SHEPHERDSVILLE - Re-sentencing of the Oklahoman convicted of murdering Bardstown resident Frank Brady in 1991 could occur in March or April after years of delays and upsets.
Senior Judge Ken Conliffe, on Wednesday, asked attorneys on both sides of the Bullitt County murder case against Michael St. Clair to find a two-week time slot between March and April to accommodate the re-sentencing.
Twice before have death penalties stemming from St. Clair’s original conviction for Brady’s murder been overturned by Kentucky’s Supreme Court for blunders justices said were made by the court.
Conliffe estimates the re-sentencing case could two weeks to present to a new jury. A 2005 resentencing phase took nearly a month to complete, from the first day jurors were screened to the day St. Clair was again condemned to death.
St. Clair is also preparing for a new trial in Hardin County on a related kidnapping charge, for which a previous conviction was overturned in 2005. An attempt to retry him last year ended in mistrial.
In Hardin County, St. Clair is accused of kidnapping Brady at gunpoint from a Sonora truck stop, then driving the former distillery worker’s pickup into Bullitt County, where Brady was gunned down on Old Boston Road, near Lebanon Junction.
The crimes occurred in fall 1991 and prosecutors and courts in two jurisdictions have worked to prosecute him and conclude the case ever since.
Also pending is an early 2010 motion asking for a new trial on the Bullitt County conviction. St. Clair’s appeals attorney, Meghan Smith, claims the first Bullitt jury which convicted St. Clair could have been misled by ballistics evidence and related testimony.
Conliffe said he hopes that motion for a new trial will be ruled upon within the month.
The cost to have prosecuted St. Clair repeatedly since 1991 has been estimated by some to have exceeded $5 million, with each death penalty-possible case costing the state nearly $1 million to conduct.
Some of that estimated cost stems from the heavy security used to transfer St. Clair from Kentucky State Penitentiary in Eddyville to courtrooms in Bullitt and Hardin for each hearing.
There have been more than 200 hearings between the cases in both counties.

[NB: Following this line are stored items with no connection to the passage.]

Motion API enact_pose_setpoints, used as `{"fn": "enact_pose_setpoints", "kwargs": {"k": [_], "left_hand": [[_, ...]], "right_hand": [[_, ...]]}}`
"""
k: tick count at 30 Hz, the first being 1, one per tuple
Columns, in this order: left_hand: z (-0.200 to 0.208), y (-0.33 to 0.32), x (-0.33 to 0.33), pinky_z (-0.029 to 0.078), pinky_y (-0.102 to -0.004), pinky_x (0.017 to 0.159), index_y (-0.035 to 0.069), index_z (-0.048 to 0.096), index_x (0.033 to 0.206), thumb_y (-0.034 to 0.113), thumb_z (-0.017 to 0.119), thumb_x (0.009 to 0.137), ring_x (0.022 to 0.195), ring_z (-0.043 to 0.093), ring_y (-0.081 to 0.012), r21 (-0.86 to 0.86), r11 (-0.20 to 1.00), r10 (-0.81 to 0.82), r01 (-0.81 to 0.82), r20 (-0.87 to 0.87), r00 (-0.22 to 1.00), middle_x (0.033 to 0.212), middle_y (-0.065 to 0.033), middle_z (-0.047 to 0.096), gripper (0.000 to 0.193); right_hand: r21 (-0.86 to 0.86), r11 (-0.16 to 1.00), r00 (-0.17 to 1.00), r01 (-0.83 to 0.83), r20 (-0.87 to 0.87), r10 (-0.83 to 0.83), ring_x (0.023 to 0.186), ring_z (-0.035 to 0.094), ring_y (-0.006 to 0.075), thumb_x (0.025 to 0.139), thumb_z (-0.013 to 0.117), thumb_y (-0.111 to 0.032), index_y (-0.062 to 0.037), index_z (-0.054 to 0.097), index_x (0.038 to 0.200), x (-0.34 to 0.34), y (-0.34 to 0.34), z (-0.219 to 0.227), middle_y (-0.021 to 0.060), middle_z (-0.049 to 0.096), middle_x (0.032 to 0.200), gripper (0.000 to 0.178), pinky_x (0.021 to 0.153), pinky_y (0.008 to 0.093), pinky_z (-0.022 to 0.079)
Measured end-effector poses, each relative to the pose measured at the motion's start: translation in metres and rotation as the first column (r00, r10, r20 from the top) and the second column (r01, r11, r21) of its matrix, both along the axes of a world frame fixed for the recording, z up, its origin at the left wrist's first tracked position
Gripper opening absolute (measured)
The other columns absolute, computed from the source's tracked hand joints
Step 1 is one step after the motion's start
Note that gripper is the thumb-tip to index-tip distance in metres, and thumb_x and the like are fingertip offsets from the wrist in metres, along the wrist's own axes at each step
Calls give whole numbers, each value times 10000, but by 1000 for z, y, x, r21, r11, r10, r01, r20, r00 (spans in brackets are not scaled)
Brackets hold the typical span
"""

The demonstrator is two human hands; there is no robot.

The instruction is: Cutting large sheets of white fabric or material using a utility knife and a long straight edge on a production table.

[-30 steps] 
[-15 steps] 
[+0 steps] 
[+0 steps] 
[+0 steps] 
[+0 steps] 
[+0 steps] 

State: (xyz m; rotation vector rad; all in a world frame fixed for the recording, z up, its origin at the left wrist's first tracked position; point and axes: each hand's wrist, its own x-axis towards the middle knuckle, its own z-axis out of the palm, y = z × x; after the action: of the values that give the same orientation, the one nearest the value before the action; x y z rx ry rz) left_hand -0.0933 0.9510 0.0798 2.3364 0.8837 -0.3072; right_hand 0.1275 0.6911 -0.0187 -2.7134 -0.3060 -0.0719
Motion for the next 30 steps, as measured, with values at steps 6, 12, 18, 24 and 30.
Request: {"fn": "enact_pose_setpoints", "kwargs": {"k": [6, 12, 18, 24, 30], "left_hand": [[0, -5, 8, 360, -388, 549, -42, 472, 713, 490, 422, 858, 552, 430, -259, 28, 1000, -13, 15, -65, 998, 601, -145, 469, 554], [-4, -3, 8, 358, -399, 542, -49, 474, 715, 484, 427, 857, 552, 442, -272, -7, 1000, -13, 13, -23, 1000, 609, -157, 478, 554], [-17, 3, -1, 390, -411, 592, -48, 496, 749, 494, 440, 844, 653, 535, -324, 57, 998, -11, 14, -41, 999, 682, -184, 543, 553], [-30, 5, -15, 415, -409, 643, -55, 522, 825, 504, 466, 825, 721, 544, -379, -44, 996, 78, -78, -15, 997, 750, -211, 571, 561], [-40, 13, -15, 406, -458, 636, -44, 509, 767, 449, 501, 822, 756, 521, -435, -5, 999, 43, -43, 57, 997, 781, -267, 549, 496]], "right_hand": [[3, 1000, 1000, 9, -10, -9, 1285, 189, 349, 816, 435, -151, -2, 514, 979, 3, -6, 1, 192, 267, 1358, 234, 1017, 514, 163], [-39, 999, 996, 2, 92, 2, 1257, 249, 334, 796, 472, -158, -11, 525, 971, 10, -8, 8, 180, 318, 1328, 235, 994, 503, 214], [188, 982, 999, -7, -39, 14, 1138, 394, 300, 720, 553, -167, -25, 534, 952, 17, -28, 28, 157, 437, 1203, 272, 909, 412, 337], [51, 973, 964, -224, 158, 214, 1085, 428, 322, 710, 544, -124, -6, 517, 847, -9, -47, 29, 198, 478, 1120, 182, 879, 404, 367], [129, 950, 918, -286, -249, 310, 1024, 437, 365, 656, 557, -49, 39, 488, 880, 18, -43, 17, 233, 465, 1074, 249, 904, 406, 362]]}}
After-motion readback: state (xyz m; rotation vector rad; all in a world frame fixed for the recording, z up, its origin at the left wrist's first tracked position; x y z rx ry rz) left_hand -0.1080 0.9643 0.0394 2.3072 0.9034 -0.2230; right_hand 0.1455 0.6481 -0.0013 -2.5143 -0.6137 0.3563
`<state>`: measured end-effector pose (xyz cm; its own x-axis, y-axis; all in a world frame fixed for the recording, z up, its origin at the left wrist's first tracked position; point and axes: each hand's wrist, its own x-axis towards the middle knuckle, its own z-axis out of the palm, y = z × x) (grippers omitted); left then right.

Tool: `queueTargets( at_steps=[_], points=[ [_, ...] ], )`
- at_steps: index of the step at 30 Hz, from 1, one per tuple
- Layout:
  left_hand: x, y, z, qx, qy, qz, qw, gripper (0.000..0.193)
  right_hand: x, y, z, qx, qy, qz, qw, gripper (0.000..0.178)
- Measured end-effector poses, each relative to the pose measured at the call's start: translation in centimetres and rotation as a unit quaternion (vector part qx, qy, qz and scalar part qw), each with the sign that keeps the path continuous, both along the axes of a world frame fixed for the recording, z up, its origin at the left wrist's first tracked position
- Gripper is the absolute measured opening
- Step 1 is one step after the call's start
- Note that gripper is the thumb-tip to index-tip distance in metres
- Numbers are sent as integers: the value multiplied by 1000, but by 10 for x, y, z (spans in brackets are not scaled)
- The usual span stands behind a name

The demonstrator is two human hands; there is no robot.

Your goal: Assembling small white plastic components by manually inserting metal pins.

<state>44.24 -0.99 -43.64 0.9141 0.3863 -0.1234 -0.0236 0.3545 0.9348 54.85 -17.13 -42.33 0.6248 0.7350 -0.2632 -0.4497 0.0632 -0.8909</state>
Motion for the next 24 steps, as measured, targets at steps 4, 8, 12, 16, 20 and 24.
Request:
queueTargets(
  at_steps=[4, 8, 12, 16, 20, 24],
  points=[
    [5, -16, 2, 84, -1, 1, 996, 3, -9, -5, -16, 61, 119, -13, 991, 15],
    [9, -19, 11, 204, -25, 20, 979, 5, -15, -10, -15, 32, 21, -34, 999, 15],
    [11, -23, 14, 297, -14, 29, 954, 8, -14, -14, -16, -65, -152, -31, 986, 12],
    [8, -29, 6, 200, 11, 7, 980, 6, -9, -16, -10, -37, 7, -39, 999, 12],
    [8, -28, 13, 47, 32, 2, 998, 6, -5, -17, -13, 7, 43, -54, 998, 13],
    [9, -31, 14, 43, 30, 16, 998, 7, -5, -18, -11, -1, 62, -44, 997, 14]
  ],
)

Half of Brady’s 10 siblings have died from old age and other natural causes since efforts to convict and penalize the man blamed for his death began.
Like salt in a wound, the convicted killer has repeatedly joked about being a $4 million, $5 million and, now, a “$6 million dollar man.”
Another twist in the case was this year’s unexpected retirement of Vince Yustas as St. Clair’s appointed attorney. Yustas had represented St. Clair for more than five years. Another public defender, Chris McCrary, withdrew from the case this year after accepting a position in the Hardin County Attorney’s office.
Scott Drabenstadt was recently assigned the Department for Public Advocacy’s role to defend St. Clair in the Bullitt and Hardin County cases.
Smith remains involved with her motion for the new trial.
Conliffe on Wednesday asked prosecutors Todd Lewis and Dana Todd, as well as defense counsel, to return to Bullitt County Jan. 19 to discuss possible resentencing and trial dates.
If and when any resentencing or retrial begins in Bullitt County, St. Clair will likely be housed at the Department of Corrections’ LaGrange complex. He’s been housed at the Kentucky State Penitentiary in Eddyville since being convicted in Bullitt County. Much of St. Clair’s time in Eddyville has been on Death Row. He remains a tenant of Death Row, even though the 2005 penalty was overturned.
St. Clair is presently serving multiple life sentences, without parole, for murders in Oklahoma, which is where St. Clair and a former codefendant escaped prior to a nationwide crime spree that culminated in Brady’s death, a shootout with Kentucky State Police and a stolen truck being set ablaze in southern Hardin County.
Some witnesses to events surrounding Brady’s death are no longer available to testify in the kidnapping case, but prosecutors have told judges presiding over the case before that the Commonwealth will settle for nothing less than another death penalty for St. Clair in the event he’s again convicted of the kidnapping that was a prelude to Brady’s death in Bullitt County.
Some people familiar with St. Clair’s case wonder why Kentucky won’t cut its losses and return St. Clair to Oklahoma, where he’ll stay behind bars to serve his life without parole sentence.
Special prosecutors, however, won’t consider that an option and some Brady family members want to see St. Clair be held accountable for their relative’s execution-styled murder.